EXTRACTED RECORDS -
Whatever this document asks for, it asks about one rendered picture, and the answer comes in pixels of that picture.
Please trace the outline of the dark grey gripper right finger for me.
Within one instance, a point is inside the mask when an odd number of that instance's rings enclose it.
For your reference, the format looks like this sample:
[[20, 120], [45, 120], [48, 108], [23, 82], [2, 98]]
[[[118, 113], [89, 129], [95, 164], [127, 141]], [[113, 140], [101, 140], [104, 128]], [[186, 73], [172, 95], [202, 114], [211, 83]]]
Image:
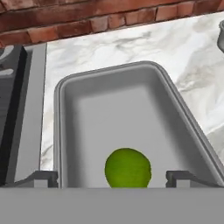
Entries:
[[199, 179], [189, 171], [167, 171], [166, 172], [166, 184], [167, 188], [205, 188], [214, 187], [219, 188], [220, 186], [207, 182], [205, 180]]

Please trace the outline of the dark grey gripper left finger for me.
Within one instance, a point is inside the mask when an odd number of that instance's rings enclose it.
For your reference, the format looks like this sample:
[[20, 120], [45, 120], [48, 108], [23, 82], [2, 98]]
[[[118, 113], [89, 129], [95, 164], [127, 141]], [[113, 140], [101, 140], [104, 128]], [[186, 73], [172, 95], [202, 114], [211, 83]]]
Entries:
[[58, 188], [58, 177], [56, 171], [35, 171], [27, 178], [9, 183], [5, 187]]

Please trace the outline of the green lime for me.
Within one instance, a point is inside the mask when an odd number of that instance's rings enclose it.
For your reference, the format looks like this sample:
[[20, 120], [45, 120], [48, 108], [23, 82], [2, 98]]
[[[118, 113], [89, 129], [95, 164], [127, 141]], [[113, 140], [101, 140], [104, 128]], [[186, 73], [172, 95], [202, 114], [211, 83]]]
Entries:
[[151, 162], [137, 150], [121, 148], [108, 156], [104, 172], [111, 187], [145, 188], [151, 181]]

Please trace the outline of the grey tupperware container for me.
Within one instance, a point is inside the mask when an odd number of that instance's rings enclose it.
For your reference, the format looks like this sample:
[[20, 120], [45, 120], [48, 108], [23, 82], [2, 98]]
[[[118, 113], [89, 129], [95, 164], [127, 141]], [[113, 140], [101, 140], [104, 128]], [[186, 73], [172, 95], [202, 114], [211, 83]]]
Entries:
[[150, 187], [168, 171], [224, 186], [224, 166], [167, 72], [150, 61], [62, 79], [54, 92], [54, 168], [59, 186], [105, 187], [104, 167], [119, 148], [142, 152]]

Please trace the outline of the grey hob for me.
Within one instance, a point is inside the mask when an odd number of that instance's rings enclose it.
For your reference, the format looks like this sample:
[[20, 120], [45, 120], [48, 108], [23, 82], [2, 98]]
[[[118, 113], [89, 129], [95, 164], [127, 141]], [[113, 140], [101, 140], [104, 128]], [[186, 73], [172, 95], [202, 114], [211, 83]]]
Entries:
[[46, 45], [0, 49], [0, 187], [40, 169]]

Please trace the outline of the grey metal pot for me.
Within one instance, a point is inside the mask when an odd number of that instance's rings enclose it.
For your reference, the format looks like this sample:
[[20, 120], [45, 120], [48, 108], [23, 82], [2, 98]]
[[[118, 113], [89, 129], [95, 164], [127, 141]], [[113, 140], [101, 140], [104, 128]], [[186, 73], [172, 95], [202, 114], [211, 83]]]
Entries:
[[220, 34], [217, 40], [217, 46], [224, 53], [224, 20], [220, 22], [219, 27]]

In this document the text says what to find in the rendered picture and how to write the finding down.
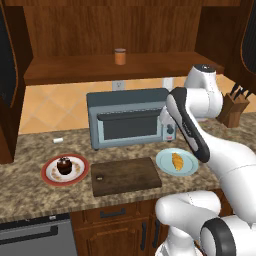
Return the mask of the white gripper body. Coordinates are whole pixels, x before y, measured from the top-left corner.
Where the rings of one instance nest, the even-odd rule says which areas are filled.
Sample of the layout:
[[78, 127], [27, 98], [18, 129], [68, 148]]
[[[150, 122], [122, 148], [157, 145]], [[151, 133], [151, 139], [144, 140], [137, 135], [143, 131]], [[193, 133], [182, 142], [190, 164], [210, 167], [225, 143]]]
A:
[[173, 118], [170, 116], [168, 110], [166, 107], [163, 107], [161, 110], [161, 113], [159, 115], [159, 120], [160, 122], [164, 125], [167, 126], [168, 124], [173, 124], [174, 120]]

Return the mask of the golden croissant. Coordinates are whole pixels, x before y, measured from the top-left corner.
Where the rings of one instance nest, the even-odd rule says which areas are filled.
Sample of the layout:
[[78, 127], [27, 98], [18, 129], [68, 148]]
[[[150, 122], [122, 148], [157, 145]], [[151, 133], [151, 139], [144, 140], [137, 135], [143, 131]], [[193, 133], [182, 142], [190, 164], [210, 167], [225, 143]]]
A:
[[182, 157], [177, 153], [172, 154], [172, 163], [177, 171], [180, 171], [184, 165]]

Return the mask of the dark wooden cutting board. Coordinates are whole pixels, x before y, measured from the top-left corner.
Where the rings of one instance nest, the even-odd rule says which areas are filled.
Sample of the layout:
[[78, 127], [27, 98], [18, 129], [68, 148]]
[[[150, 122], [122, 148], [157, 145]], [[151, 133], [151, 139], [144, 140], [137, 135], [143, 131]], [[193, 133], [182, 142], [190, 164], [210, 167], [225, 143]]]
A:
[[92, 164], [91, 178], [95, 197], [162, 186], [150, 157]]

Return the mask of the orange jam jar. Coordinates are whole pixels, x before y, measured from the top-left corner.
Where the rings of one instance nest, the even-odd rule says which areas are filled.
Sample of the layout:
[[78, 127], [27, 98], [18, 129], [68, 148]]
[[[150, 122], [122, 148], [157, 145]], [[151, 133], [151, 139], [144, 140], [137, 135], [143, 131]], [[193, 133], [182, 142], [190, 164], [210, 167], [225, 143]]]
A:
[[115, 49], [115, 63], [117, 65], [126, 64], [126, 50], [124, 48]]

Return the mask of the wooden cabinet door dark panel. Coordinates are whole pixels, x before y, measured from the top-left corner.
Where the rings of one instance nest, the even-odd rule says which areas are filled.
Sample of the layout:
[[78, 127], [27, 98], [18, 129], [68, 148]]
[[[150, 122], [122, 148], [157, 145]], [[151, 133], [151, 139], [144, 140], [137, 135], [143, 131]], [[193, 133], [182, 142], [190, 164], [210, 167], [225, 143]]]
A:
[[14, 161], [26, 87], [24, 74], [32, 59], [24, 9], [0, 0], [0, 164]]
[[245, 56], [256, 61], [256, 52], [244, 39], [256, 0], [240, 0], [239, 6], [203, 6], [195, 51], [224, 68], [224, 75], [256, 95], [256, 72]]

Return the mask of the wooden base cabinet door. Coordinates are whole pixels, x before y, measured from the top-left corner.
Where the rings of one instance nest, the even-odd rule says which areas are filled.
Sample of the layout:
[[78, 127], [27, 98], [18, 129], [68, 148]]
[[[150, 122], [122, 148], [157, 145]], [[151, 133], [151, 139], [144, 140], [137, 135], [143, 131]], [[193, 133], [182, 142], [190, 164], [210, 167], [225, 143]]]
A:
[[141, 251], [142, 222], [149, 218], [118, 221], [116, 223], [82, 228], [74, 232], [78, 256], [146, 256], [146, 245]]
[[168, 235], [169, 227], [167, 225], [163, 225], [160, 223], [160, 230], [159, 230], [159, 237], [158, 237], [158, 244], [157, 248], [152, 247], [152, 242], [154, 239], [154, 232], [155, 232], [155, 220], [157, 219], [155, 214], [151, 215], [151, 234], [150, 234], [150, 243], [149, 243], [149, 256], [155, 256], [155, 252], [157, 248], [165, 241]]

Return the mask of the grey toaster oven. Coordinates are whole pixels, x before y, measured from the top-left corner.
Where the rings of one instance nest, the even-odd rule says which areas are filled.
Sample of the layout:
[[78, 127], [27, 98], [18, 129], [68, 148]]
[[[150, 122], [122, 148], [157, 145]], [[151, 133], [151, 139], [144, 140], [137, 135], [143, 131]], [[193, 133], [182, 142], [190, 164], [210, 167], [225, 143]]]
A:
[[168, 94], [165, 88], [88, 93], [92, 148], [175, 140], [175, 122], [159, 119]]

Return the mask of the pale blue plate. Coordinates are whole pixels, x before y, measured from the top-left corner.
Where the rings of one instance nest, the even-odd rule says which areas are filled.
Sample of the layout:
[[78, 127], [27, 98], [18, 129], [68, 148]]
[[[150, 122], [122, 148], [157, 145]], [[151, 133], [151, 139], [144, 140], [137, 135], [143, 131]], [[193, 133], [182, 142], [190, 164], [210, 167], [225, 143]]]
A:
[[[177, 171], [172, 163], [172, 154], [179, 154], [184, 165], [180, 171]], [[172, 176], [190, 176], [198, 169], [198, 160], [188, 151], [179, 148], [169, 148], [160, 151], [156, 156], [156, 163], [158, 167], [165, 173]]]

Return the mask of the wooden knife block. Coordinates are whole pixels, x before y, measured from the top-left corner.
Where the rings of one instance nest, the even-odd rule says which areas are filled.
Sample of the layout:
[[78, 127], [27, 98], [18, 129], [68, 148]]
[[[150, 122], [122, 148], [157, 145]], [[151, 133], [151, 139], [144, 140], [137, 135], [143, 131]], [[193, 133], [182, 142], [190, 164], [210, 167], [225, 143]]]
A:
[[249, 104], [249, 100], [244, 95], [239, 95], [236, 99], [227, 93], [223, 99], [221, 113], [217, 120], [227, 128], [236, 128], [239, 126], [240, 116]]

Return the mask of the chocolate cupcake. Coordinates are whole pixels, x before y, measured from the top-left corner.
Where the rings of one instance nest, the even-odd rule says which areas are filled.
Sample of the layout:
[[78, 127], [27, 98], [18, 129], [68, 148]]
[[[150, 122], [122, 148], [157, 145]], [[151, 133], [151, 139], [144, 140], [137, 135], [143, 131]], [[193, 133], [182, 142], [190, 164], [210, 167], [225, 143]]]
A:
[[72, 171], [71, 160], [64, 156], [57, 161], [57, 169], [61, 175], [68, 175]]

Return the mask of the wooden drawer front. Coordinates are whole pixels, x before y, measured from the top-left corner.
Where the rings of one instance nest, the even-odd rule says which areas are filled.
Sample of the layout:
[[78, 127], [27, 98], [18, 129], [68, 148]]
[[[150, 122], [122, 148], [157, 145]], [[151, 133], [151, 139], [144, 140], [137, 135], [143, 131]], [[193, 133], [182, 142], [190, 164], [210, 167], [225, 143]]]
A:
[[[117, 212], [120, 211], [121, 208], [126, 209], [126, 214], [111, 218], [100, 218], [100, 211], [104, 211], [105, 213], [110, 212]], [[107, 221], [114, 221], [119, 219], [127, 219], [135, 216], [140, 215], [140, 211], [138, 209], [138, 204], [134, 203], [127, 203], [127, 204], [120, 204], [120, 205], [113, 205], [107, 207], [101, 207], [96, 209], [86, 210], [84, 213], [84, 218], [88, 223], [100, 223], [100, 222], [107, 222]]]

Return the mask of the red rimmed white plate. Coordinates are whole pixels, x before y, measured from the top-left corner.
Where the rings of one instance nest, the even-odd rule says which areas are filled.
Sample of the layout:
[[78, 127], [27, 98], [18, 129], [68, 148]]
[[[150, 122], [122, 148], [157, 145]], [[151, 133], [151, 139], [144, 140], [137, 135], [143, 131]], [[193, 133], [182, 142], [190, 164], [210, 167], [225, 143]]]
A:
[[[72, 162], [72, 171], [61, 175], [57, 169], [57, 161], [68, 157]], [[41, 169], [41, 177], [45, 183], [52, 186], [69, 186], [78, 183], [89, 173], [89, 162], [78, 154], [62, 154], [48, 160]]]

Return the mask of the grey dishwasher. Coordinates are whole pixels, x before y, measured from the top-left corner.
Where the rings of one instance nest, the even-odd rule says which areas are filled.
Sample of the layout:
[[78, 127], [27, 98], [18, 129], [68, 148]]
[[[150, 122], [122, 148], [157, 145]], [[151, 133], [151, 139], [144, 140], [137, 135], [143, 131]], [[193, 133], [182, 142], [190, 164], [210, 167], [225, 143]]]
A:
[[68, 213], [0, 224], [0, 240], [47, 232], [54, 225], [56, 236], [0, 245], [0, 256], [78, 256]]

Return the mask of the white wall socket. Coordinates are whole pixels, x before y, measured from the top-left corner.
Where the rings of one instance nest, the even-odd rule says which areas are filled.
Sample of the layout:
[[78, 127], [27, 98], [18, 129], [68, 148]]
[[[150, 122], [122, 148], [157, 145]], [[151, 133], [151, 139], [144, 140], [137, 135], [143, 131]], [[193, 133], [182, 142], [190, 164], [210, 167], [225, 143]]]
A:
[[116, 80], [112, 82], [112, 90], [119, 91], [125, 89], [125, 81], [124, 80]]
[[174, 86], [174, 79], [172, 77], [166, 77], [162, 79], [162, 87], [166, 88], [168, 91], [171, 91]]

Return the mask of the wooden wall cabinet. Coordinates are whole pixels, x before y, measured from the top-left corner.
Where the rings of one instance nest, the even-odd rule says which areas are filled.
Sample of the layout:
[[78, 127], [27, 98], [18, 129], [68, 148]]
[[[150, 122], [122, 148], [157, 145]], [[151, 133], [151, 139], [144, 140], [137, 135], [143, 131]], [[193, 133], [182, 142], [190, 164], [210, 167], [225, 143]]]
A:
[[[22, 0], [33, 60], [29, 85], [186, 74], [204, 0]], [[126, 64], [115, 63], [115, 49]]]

TASK INSTRUCTIONS - Your answer must be every line from the entries that contains the string "grey", copied as it stands.

TASK ANSWER -
Please trace the outline of the dark grey gripper right finger for me.
Please trace the outline of the dark grey gripper left finger for me.
Please trace the outline of the grey tupperware container for me.
Please trace the outline of the grey hob for me.
Please trace the outline of the grey metal pot for me.
Return the mask of the grey toaster oven. Coordinates are whole pixels, x before y, measured from the top-left corner.
Return the mask of the grey dishwasher. Coordinates are whole pixels, x before y, measured from the top-left corner.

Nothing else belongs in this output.